Michael Geist, a University of Ottawa law professor, said public utilities have been discussed in the context of services that are inadequate in some communities. In the context of the Rogers outage, Geist said he took the ideas raised by MPs to reflect a “palpable frustration” and a search for solutions.
“The idea of either labelling certain services as essential services or as public utilities all go to the notion of a more aggressive approach from a regulatory perspective,” he said.
During the hearings, Conservative MP Tracy Gray asked the head of the CRTC, Ian Scott, whether the regulator was fulfilling its mandate.
Scott said yes, it was.
The CRTC faced criticism from experts who testified on the effect of the outage on access to emergency services.

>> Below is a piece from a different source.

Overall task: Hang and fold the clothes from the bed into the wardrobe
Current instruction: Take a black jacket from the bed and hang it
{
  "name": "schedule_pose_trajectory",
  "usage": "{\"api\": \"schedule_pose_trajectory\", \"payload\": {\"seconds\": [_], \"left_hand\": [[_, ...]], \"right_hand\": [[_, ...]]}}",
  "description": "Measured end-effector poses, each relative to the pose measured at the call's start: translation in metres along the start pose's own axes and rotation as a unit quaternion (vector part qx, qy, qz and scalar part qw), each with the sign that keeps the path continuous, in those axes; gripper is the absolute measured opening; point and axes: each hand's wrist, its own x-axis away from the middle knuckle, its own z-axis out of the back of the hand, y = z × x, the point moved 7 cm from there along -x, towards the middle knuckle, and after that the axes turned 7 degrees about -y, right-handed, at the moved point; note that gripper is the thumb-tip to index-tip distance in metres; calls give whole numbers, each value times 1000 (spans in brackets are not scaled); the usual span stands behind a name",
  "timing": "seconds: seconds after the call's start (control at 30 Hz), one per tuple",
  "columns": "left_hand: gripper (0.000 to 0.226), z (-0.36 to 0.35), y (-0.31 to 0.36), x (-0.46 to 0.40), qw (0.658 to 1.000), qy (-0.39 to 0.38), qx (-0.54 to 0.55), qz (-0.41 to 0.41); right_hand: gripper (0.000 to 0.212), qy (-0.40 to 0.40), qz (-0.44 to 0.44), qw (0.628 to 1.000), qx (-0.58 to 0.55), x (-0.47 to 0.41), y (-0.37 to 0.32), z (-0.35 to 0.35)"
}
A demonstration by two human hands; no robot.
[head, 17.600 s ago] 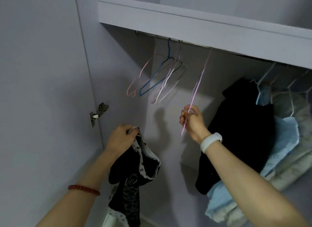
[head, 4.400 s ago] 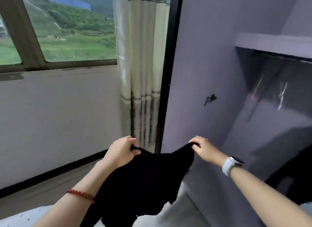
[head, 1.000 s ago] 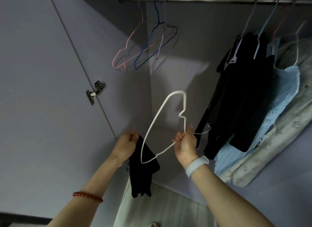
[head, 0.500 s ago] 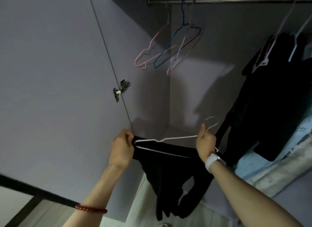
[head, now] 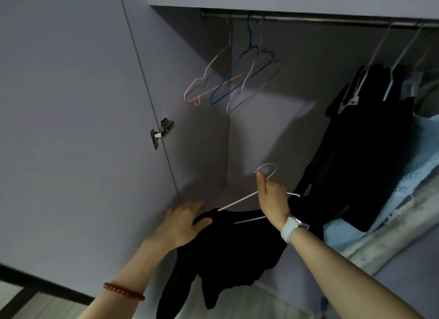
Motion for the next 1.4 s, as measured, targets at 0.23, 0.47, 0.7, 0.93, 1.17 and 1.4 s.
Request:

Ben Klass, a doctoral candidate at Carleton University’s School of Journalism and Communication, told the committee the regulator has some responsibility to bear.
“ (The CRTC’s) processes must be improved and perhaps it should be required to rethink its relatively permissive approach to regulating critical services,” Klass said.
The CRTC says it is reviewing a submission from Rogers addressing the causes of the outage and will determine next steps.
The experts who testified at the hearings laid out a series of suggested policy changes and called for the CRTC to lead a full public inquiry that extends beyond its current investigation.
In his testimony, Champagne said he expects the CRTC to do a full investigation of the outage, and he referred to new policy directives his office issued in May to the CRTC aimed at enhancing competition in the telecom industry.
Geist said although he didn’t call for a public utility model in his recommendations, there are clear next steps that can be taken from a regulatory standpoint to address these concerns.
He advocates compensation models for consumers, greater transparency from telecom companies, better communication processes during outages, and the levying of penalties.
Geist said the federal government has failed in providing adequate oversight of the regulator, noting the testimonies of Rogers executives, Champagne and the CRTC officials sounded similar.
“They all sought to paint the Rogers outage as this exceptional one-off that needs to be addressed, as opposed to being open to examining the more systemic problems that plagued the industry.”